En el prólogo a los Diez Cuentos (Editorial Monteavila), Meneses dice que ya en Juan del Cine hay muchos de los temas expuestos luego en sus obras de madurez.
– Hay poco que rescatar de ese cuento. Hoy me suena como una cosa alambicada, petulante, algo ridícula. La única explicación es que lo escribí cuando tenía veintidós años de edad.
–Pero ya aparece la obsesión del espejo.
–Creo que ese tema está presentado sin necesidad. No me parece justificado.
–Otro símbolo frecuente en su obra es el de la burbuja. ¿Qué significa?
– Es un poco la descripción de la vida en América Latina. Todavía en germen, increada, y ya a punto de reventar.
–En el prólogo a los Diez Cuentos, usted señala, ´Tal vez resulte interesante ir mencionando las influencias que nos llegaron. Allá por los años de 1930, estábamos los jóvenes dentro de lo que considerábamos la vanguardia. Nos empapábamos de todo lo que nos hacía pasar Madrid, sobre todo a través de La Revista de Occidente. El Madrid de aquel entonces se hallaba en una sana relación europea. Por lo tanto, no nos era extraño lo francés, lo alemán, lo italiano, lo yanqui, que Ortega escogía para su revista. Leíamos a Thomas Mann, a Aldous Huxley, a William Faulkner, a Carl Jung, a Herman Hesse, sin olvidarnos de Marcel Proust y sin abandonar a Emile Zola, a Eça de Queiroz, a Fiodor Dostoievski, a Honorato de Balzac, y a nosotros mismos´. De todos esos autores ¿Quiénes tuvieron más influencia en su obra?
–Le va a sorprender: fueron los naturalistas: Hauptman, Zola, Queiroz.
– ¿Y Faulkner?
–Lo llegué a leer y lo conocí personalmente cuando ya había escrito la mayor parte de mi obra. Faulkner visitó Venezuela en 1959. Conversé con él, pero a través de un intérprete. Figúrese qué fastidioso.
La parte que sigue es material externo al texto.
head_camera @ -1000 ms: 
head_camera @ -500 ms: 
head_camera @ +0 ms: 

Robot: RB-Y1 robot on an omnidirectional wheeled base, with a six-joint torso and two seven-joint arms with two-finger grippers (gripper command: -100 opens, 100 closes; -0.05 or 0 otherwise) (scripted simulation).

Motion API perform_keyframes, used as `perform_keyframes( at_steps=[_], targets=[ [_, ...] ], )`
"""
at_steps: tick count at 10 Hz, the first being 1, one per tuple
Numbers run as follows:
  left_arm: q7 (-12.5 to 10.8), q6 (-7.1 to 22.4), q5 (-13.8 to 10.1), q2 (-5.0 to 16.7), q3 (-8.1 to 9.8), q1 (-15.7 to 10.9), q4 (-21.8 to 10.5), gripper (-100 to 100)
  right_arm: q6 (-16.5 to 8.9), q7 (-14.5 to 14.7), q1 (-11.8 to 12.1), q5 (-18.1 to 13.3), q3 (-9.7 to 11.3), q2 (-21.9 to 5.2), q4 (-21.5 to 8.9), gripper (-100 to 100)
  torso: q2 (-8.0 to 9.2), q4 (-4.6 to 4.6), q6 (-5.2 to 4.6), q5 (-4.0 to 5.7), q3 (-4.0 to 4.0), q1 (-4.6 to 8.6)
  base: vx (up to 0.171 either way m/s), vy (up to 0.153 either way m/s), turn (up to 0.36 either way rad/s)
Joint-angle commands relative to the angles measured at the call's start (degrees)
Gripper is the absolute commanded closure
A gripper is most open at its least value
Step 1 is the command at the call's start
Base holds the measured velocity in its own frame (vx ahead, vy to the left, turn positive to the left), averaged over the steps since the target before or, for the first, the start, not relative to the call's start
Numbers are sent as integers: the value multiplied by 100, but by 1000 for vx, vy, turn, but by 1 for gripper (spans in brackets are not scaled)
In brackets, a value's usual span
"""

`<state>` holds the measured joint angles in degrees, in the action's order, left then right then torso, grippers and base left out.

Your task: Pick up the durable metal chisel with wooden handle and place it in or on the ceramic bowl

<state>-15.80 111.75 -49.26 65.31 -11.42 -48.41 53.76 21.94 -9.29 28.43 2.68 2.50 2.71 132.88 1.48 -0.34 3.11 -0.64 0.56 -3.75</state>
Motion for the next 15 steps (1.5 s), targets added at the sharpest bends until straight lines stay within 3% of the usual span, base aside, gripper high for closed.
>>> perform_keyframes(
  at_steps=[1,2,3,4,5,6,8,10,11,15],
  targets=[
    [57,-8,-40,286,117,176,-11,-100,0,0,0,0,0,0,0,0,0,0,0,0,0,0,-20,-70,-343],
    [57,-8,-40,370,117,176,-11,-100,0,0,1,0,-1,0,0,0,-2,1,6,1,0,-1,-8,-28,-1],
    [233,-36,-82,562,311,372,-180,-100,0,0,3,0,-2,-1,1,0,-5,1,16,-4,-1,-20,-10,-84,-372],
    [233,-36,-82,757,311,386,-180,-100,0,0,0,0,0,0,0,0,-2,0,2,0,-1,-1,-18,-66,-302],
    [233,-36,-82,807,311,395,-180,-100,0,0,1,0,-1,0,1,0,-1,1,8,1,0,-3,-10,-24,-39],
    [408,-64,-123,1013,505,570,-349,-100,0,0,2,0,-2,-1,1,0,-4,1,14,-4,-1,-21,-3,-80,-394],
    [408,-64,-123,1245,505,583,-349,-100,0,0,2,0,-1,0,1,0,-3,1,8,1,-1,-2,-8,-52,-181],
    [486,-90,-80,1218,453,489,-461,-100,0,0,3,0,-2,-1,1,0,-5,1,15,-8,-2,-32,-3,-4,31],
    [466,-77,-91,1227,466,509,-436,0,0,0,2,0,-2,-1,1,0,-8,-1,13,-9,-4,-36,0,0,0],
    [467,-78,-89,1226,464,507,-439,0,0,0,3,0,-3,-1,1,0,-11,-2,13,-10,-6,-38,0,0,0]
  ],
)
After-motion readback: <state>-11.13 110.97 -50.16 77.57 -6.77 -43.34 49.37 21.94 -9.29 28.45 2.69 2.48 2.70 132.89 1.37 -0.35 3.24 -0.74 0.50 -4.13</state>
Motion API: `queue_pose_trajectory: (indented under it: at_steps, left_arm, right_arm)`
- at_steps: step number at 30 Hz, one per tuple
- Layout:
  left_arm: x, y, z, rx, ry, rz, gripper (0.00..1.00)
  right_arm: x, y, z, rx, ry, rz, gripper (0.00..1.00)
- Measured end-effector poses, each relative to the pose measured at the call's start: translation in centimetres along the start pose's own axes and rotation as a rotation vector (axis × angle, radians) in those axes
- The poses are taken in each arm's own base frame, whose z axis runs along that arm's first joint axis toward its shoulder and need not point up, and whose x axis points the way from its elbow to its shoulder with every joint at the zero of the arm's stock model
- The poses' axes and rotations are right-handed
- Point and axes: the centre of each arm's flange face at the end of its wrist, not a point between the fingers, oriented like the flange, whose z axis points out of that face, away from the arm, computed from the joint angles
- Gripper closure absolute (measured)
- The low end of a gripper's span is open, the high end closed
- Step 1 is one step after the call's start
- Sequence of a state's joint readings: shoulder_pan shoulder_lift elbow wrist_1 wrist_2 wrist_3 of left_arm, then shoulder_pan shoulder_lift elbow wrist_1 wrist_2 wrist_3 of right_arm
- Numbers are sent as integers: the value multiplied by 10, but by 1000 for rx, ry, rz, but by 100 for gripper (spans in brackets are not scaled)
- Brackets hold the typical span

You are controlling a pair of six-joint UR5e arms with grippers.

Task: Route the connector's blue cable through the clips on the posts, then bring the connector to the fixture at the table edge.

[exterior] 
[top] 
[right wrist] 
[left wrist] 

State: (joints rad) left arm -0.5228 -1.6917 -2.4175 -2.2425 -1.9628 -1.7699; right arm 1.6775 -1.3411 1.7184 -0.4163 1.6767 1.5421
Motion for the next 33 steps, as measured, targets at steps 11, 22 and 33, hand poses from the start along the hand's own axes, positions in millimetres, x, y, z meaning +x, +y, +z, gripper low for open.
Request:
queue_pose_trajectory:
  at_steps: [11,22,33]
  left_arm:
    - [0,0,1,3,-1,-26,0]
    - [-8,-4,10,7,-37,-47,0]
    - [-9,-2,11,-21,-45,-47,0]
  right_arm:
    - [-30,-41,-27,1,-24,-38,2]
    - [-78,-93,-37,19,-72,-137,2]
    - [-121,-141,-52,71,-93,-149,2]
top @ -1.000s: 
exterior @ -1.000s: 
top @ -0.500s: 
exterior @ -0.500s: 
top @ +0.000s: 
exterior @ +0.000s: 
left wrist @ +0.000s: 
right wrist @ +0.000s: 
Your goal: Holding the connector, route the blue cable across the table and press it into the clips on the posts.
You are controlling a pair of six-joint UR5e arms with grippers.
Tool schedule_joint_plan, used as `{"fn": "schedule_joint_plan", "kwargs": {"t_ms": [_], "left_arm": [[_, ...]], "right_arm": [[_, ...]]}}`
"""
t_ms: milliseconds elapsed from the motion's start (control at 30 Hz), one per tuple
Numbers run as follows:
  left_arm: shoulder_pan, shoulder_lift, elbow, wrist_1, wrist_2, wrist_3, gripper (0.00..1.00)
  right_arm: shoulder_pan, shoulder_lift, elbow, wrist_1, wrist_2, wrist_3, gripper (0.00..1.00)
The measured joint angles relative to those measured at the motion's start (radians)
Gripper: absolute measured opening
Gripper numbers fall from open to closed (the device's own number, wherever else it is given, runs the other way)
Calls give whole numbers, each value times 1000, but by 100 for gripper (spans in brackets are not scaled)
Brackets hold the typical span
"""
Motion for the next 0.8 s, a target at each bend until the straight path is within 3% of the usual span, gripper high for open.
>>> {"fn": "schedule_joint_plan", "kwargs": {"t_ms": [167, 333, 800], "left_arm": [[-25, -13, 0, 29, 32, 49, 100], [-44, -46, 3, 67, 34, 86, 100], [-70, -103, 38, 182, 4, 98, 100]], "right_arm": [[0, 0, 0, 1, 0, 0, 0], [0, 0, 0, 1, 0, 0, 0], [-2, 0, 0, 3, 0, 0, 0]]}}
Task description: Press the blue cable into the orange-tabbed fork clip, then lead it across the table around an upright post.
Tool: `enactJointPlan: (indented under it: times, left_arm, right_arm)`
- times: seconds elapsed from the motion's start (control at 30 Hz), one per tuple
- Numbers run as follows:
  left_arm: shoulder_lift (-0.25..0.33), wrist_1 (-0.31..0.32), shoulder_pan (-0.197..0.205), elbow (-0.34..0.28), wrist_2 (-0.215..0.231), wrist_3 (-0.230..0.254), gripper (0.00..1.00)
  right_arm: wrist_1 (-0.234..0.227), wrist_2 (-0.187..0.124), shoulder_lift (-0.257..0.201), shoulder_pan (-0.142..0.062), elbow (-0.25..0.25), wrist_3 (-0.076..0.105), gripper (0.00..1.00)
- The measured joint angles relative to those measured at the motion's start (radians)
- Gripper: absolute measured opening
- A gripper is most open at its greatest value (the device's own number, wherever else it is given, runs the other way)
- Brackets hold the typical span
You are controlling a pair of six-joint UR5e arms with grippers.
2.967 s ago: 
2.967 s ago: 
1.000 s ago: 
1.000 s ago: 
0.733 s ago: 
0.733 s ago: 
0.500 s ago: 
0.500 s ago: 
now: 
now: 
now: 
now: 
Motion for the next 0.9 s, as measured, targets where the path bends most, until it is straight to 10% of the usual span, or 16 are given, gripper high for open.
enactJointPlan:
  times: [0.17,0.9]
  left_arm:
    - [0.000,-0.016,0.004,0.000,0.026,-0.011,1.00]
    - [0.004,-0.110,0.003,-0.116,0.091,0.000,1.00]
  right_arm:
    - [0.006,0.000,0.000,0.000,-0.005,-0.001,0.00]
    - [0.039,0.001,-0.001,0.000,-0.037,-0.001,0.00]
– ¿Qué impresión le causó Faulkner?
–  No sé, tenía un aspecto algo ridículo. Usaba unos pantalones horribles que no le llegaban ni al tobillo y lo convertían en un ser algo estrafalario. Pero la impresión cambiaba cuando se ponía a conversar. En realidad, cuando se escuchaba la traducción de su conversación, algo bastante fastidioso. Creo que Faulkner ni siquiera hablaba inglés. Tenía un lenguaje sureño muy cerrado, melodioso, pero incomprensible. Y era muy tímido. Tal vez esa era su armadura. Al principio era como medio chaplinesco. E insistía en parecer más viejo de lo que era. Pero su mente era muy joven, lúcida y desconfiada. Me dijo algo que me impresionó mucho: ´Un escritor no tiene tiempo para ser literato´. Claro, para él ser literato era ser literato en los Estados Unidos, donde había una intensa vida social. Hubiera sido distinto de vivir en Venezuela. Porque ¿qué es un literato en Venezuela?
– Probablemente algo que Guillermo Meneses nunca será.
– Es que a mí solo me ha interesado una cosa en la vida: escribir.
–Vamos a dar una nueva vuelta de tuerca a esta conversación: ¿Qué pensó cuando estaba escribiendo El falso cuaderno de Narciso Espejo?
– En esa época pensaba que era un gran escritor.
– Muchos críticos pueden corroborarlo.

–  Tal vez. Recuerdo que hace tres o cuatro años, Julio Cortázar me vino a visitar. Mientras él hablaba, yo pensé: ´Tendríamos que habernos encontrado hace veinte años en París, cuando los dos vivíamos en esa ciudad. Hubiéramos tenido mucho de qué hablar en París´, pero no veinte años más tarde. Veinte años más tarde, solo podía limitarme a escuchar.